SOAR improves scaling, consistency and efficiency and can be easily implemented as a plugin to score papers and offer a direct read/don’t read recommendation. The team explain that SOAR evaluates a paper’s efficacy and novelty by calculating the total occurrences in the manuscript of the terms “state-of-the-art” and “novel.”

If only a solution were that simple — but yes, SOAR was an April Fool’s prank.

The paper was a product of SIGBOVIK 2020, a yearly satire event of the “Association for Computational Heresy” and Carnegie Mellon University that presents humorous fake research in computer science. Previous studies have included Denotational Semantics of Pidgin and Creole, Artificial Stupidity, Elbow Macaroni, Rasterized Love Triangles, and Operational Semantics of Chevy Tahoes.

Seriously though, since 1998 the volume of AI papers in peer-reviewed journals has grown by more than 300 percent, according to the AI Index 2019 Report. Meanwhile major AI conferences like NeurIPS, AAAI and CVPR are setting new paper submission records every year.

This has inevitably led to a shortage of qualified peer reviewers in the machine learning community. In a previous Synced story, CVPR 2019 and ICCV 2019 Area Chair Jia-Bin Huang introduced research that used deep learning to predict whether a paper should be accepted based solely on its visual appearance. He told Synced the idea of training a classifier to recognize good/bad papers has been around since 2010.

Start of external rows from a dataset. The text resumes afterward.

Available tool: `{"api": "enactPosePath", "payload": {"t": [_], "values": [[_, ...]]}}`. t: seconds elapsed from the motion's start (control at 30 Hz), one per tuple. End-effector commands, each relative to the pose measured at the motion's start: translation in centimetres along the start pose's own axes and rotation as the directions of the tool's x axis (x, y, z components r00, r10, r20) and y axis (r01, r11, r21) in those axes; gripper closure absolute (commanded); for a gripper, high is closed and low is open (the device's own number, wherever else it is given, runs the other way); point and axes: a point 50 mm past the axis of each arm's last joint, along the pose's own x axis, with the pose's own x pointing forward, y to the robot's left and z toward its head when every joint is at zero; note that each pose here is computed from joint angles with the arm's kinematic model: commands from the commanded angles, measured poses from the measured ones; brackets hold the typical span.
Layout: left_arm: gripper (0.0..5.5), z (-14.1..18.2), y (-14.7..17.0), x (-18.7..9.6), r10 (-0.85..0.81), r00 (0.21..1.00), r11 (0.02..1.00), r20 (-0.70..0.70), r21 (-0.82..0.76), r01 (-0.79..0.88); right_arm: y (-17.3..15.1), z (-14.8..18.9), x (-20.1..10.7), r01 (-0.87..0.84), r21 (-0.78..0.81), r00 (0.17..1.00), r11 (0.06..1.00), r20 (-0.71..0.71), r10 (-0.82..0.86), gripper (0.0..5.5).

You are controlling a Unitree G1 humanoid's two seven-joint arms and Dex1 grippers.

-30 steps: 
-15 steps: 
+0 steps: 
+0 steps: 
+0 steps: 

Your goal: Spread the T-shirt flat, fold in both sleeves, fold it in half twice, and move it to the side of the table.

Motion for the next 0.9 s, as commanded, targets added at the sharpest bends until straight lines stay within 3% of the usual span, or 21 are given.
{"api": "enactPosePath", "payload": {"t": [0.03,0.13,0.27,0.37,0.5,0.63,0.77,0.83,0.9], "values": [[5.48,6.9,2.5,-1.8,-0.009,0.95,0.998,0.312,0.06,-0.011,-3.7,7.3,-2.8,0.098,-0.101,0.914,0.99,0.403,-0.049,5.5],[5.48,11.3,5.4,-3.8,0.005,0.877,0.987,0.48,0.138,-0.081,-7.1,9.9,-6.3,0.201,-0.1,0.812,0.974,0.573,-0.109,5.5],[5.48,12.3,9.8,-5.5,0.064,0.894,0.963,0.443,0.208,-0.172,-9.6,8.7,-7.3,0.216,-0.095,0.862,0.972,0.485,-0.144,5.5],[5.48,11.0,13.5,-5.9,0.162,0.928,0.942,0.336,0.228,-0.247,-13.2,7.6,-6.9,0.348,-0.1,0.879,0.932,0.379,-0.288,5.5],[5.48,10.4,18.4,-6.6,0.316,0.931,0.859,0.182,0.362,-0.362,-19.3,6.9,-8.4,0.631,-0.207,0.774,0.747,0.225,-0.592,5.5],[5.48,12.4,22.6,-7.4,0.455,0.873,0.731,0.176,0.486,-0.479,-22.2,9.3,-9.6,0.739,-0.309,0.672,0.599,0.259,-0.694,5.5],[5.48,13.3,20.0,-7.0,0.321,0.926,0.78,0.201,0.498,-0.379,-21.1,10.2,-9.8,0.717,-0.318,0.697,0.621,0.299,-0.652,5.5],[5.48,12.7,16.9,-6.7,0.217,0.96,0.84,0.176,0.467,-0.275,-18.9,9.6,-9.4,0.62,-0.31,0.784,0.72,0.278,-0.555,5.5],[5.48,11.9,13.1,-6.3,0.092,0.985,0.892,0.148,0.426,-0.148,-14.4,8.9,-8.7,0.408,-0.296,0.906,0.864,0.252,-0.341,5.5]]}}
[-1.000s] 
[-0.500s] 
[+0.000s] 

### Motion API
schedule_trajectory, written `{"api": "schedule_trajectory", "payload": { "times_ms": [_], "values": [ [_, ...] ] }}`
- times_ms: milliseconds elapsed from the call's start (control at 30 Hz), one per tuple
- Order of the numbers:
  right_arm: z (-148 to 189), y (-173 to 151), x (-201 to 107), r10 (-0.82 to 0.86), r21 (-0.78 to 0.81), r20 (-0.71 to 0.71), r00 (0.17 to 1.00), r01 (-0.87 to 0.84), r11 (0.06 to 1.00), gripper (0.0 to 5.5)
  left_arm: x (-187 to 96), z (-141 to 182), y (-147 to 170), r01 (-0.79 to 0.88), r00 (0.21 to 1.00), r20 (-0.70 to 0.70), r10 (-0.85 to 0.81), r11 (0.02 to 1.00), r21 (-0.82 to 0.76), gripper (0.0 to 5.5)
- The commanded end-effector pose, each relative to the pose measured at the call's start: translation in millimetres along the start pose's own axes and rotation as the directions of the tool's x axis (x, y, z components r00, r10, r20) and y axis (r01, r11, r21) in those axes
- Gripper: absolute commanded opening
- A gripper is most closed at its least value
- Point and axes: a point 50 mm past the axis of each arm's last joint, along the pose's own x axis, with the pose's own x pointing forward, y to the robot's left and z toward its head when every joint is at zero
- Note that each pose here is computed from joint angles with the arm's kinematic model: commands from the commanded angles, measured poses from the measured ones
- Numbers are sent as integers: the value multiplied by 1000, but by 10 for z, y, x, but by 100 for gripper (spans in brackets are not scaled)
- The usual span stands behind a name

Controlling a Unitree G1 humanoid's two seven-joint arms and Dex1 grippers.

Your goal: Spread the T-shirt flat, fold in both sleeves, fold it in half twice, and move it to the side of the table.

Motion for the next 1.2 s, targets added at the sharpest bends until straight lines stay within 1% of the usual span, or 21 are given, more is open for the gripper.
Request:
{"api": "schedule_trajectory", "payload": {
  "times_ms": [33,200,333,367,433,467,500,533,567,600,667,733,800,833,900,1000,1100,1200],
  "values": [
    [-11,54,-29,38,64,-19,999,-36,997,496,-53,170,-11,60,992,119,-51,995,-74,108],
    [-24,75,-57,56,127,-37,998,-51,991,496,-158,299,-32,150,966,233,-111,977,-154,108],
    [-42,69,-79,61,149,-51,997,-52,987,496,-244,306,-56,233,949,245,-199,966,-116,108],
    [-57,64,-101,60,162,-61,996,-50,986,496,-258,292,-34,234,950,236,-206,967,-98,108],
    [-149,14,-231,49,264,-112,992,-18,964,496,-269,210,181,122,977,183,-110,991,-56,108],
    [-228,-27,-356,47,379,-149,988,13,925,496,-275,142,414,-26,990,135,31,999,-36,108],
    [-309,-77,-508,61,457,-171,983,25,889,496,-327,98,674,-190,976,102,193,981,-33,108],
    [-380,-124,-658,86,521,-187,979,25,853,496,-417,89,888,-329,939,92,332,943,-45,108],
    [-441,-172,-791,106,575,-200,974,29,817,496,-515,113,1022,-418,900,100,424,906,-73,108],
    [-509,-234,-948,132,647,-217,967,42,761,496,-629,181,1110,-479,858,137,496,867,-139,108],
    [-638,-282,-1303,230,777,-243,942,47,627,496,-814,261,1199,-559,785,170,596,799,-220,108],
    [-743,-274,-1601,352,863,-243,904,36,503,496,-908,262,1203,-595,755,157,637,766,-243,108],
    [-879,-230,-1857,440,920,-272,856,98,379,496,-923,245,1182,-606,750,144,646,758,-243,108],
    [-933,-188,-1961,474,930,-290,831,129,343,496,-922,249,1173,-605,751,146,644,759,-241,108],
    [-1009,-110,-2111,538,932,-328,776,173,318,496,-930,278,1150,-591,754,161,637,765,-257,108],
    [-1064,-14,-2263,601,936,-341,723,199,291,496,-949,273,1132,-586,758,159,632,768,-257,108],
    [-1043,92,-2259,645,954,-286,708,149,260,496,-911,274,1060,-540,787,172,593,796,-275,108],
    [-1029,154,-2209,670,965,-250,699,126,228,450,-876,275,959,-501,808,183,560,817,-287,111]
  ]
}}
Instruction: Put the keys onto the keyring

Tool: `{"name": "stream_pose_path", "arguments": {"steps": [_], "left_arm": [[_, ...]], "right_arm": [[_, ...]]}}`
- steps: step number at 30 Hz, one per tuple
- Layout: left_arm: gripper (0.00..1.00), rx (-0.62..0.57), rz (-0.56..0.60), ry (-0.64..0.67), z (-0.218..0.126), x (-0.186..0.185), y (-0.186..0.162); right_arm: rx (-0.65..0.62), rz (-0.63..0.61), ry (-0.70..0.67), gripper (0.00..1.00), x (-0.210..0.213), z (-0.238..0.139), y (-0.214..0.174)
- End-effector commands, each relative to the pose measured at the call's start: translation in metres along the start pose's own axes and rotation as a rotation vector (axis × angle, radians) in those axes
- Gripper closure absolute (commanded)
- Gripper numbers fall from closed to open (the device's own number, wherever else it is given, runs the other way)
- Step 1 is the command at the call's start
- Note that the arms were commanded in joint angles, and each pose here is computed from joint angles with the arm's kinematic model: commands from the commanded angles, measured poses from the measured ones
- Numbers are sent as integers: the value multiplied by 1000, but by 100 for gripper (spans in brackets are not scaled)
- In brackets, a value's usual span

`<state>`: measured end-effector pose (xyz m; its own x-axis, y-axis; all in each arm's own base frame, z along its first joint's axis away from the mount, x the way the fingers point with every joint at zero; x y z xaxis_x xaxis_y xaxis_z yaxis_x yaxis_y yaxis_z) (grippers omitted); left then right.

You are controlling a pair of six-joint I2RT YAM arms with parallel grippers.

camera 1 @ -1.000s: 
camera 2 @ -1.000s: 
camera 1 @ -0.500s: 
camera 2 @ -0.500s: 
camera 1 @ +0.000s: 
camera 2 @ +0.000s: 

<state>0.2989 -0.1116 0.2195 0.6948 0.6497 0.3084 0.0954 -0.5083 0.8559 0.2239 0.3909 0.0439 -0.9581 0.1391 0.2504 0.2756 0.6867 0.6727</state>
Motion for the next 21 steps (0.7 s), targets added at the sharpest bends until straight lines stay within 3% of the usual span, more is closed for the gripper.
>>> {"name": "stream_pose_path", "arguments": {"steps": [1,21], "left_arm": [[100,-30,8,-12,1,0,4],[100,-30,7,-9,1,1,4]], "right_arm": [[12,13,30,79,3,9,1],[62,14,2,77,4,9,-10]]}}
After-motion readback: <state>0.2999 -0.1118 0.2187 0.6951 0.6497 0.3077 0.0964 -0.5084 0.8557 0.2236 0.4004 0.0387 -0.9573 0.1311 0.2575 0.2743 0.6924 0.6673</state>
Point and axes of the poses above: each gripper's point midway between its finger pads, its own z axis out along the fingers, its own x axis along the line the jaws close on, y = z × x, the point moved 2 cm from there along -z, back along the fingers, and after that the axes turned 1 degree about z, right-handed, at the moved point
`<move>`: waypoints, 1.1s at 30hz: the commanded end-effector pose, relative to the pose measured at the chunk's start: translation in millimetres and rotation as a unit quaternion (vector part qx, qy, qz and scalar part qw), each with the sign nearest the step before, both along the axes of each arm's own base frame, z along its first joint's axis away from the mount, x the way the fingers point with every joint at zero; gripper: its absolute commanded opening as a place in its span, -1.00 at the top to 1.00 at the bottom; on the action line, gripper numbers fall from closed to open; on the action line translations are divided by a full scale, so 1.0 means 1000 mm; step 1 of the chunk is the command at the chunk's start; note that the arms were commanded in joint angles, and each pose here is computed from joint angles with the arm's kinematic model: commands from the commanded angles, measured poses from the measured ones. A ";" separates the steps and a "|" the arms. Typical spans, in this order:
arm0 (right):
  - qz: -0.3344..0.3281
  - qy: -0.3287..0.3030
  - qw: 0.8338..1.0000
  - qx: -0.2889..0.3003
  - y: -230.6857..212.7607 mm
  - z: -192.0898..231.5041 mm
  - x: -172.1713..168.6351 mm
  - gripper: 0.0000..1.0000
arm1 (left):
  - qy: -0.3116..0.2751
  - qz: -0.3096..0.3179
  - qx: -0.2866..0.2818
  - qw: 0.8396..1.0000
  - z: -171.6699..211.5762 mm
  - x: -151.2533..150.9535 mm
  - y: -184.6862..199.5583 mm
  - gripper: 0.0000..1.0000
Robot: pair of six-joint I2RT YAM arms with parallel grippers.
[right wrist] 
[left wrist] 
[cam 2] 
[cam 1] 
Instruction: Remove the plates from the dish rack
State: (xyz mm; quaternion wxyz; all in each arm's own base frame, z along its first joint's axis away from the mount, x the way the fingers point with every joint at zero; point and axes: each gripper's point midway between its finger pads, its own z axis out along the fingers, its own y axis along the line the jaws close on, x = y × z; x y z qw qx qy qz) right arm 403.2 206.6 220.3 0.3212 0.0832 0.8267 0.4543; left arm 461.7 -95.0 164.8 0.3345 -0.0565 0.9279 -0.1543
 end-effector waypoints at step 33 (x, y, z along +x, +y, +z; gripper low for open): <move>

Huang knows that although his model achieves decent classification performance it is unlikely to ever be used in an actual conference. Such analysis and classification might however be helpful for junior authors when considering how to prepare for their paper submissions.

Turing awardee Yoshua Bengio meanwhile believes the fundamental problem with today’s peer review process lies in a publish or perish paradigm that can sacrifice paper depth and quality in favour of speedy publication.

Bengio blogged on the topic earlier this year, proposing a rethink of the overall publication process in the field of machine learning, “with reviewing being a crucial element” to safeguard research culture amid the field’s exponential growth in size.

Machine learning has almost completely switched to a conference publication model, Bengio wrote, and “we go from one deadline to the next every two months.” In the lead-up to conference submission deadlines, many papers are rushed and things are not checked properly. The race to get more papers out — especially as first or co-first author — can also be crushing and counterproductive. Bengio is strongly urging the community to take a step back, think deeply, verify things carefully, etc.

Bengio says he has been thinking of a potentially different publication model for ML, where papers are first submitted to a fast turnaround journal such as the Journal of Machine Learning Research for example, and then conference program committees select the papers they like from the list of accepted and reviewed (scored) papers.

Conferences have played a central role in ML, as they can speed up the research cycle, enable interactions between researchers, and generate a fast turnaround of ideas. And peer-reviewed journals have for decades been the backbone of the broader scientific research community. But with the growing popularity of preprint servers like arXiv and upcoming ML conferences going digital due to the COVID-19 pandemic, this may be the time to rethink, redesign and reboot the ML paper review and publication process.